All multivariate models included an indicator variable to adjust for HIVRN site. A 2-sided type-1 error of 5% guided statistical interpretation. All analyses were performed using STATA 12.1 (StataCorp LP, College Station, TX).²²

RESULTS

From 2003 to 2010, 579 PHIV patients contributed 3,516 person-years (PY) of active outpatient care. The median number of years of active care was 7 (interquartile range (IQR)=4-8). About a third of patients (192/579) were not in active care for one or more years during the study interval. Among those who had a period without active care, 22 (11%) later returned and then remained in care, 16 (8%) died prior to 2010, and 20 (10%) transferred to adult HIV care. A total of 134 (23% of the full study population) were lost to follow-up.

Among the 20 (4%) patients who died during the study interval, the median age at death was 18.8 (IQR=14.9-20.2) years. Three deaths occurred due to ADI; 2 due to cardiovascular disease (cardiomyopathies); 1 each to non-ADI infection, metabolic, oncologic, pulmonary, and liver illness; and 10 to unknown causes.

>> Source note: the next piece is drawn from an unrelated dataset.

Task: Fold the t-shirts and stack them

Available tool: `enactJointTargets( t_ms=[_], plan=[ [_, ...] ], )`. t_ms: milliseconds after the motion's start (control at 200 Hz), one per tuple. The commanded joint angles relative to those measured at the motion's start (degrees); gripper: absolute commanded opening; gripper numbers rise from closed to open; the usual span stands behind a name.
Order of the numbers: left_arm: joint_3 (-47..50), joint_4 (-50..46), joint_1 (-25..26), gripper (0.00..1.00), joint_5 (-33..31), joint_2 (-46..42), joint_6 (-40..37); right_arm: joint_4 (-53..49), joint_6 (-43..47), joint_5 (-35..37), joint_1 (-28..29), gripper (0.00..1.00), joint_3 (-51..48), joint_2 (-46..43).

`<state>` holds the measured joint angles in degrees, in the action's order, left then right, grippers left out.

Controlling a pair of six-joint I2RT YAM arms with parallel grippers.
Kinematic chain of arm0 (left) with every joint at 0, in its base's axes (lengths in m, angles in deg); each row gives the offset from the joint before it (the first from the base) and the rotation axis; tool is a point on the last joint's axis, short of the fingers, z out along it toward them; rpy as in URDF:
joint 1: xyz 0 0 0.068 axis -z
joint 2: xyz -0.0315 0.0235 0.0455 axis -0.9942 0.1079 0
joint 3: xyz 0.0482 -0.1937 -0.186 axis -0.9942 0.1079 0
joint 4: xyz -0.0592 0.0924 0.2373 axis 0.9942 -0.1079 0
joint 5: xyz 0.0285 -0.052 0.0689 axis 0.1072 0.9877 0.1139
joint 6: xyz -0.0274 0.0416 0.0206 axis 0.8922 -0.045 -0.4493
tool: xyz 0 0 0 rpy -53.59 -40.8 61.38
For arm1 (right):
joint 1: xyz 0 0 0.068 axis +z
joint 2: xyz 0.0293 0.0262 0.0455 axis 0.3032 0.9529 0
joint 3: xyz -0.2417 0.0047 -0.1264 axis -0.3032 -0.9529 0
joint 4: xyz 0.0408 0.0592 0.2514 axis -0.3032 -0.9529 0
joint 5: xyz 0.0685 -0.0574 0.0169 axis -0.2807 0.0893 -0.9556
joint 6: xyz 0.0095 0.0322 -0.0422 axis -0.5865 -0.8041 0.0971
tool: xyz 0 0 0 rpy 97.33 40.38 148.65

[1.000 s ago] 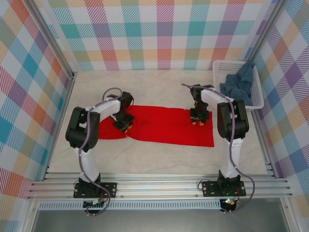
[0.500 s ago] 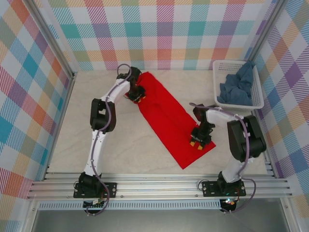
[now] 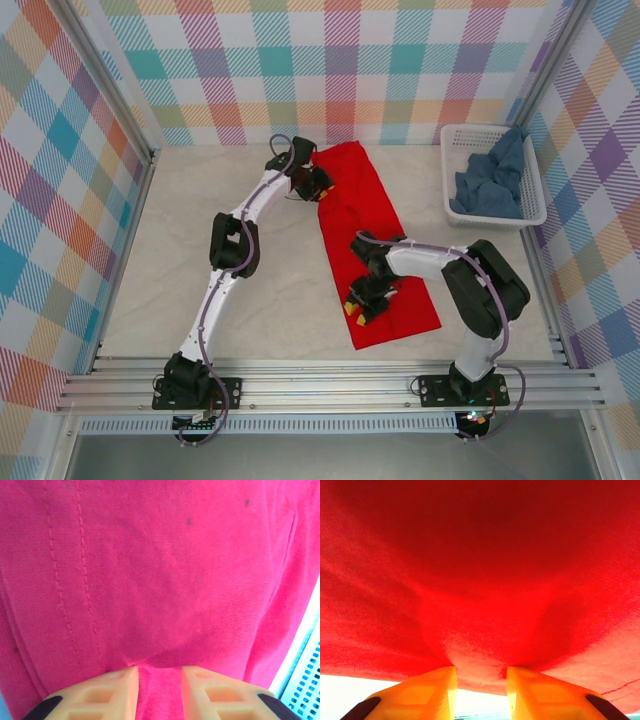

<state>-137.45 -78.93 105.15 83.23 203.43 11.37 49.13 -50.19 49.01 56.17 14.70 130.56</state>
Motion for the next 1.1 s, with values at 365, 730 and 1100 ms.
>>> enactJointTargets(
  t_ms=[365, 730, 1100],
  plan=[
    [13.2, -15.8, 2.5, 0.42, -17.8, -22.6, -2.1, -14.0, 33.7, 20.5, -9.1, 0.39, 8.4, -14.6],
    [31.8, -3.1, 14.2, 0.35, -9.5, -23.8, 12.2, -12.3, 53.8, 17.2, -19.3, 0.36, 4.7, -6.2],
    [50.2, -1.8, 7.8, 0.31, -15.5, -27.3, 9.3, -9.2, 45.2, 10.1, -7.7, 0.35, 4.7, 1.9]
  ],
)
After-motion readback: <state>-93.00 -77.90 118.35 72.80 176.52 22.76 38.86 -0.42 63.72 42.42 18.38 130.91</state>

As patients aged during the study interval, the proportions of 0-4 and 5-16 year-olds decreased (16% and 79%, respectively, in 2003 and 7% and 58%, respectively, in 2010) while the proportion of 17-24 year-olds increased (5% in 2003 and 34% in 2010) (Table 1 and Figure 1).

Table 1.

Characteristics of PHIV patients, 2003 and 2010

	2003 (total n=429)			2010 (total n=409)
Age group (in years)	0 - 4	5 – 16	17 – 24	0 – 4	5 – 16	17 – 24
N (% of total n for that year)	69 (16)	338 (79)	22 (5)	29 (7)	239 (58)	141 (34)
Median age (IQR), years	3 (1 – 4)	11 (8 – 14)	18 (17 – 19)	3 (2 – 4)	13 (10 – 15)	20 (18 – 21)
Gender, n (%)
Male	26 (38)	160 (47)	11 (50)	15 (52)	107 (45)	71 (50)
Female	43 (62)	178 (53)	11 (50)	14 (48)	132 (55)	70 (50)
Race / Ethnicity, n (%)
Non-Hispanic black	59 (86)	230 (68)	14 (64)	16 (55)	186 (78)	105 (75)
Non-Hispanic white	6 (9)	53 (16)	2 (9)	6 (21)	30 (13)	25 (18)
Hispanic	4 (6)	51 (15)	5 (23)	4 (14)	18 (8)	10 (7)
Other / unknown	0	4 (1)	1 (5)	3 (10)	5 (2)	1 (1)
Prescribed ART, n (%)
No	9 (13)	90 (27)	8 (36)	3 (10)	15 (6)	16 (11)
Yes	60 (87)	248 (73)	14 (64)	26 (90)	24 (94)	125 (89)
HIV-1 RNA (copies/ml) *, n (%)
< 400	18 (26)	110 (33)	10 (45)	20 (69)	182 (76)	86 (61)
400 – 49,999	33 (48)	184 (54)	8 (36)	5 (17)	49 (21)	49 (35)
≥ 50,000 or missing	18 (26)	44 (13)	4 (18)	4 (14)	8 (3)	6 (4)
CD4 count (cells/μl) *, n (%)
< 200	0	24 (7)	8 (36)	1 (3)	7 (3)	20 (14)
200 – 749	9 (13)	167 (49)	9 (41)	1 (3)	98 (41)	69 (49)
≥ 750	60 (87)	147 (43)	5 (23)	27 (93)	134 (56)	52 (37)
Median (IQR)	1469 (950 – 2042)	682 (476 – 964)	398 (89, 731)	1660 (1142 – 2202)	800 (541 – 1020)	560 (320 – 909)
Prescribed P. jirovecii prophylaxis, n prescribed / N indicated† (%)	5 / 8 (63)	14 / 21 (67)	7 / 10 (70)	2 / 3 (67)	5 / 5 (100)	14 / 16 (88)
Prescribed M. avium prophylaxis, n prescribed / N indicated† (%)	0 / 0	8 / 10 (80)	1 / 4 (25)	0 / 1 (0)	2 / 2 (100)	8 / 9 (89)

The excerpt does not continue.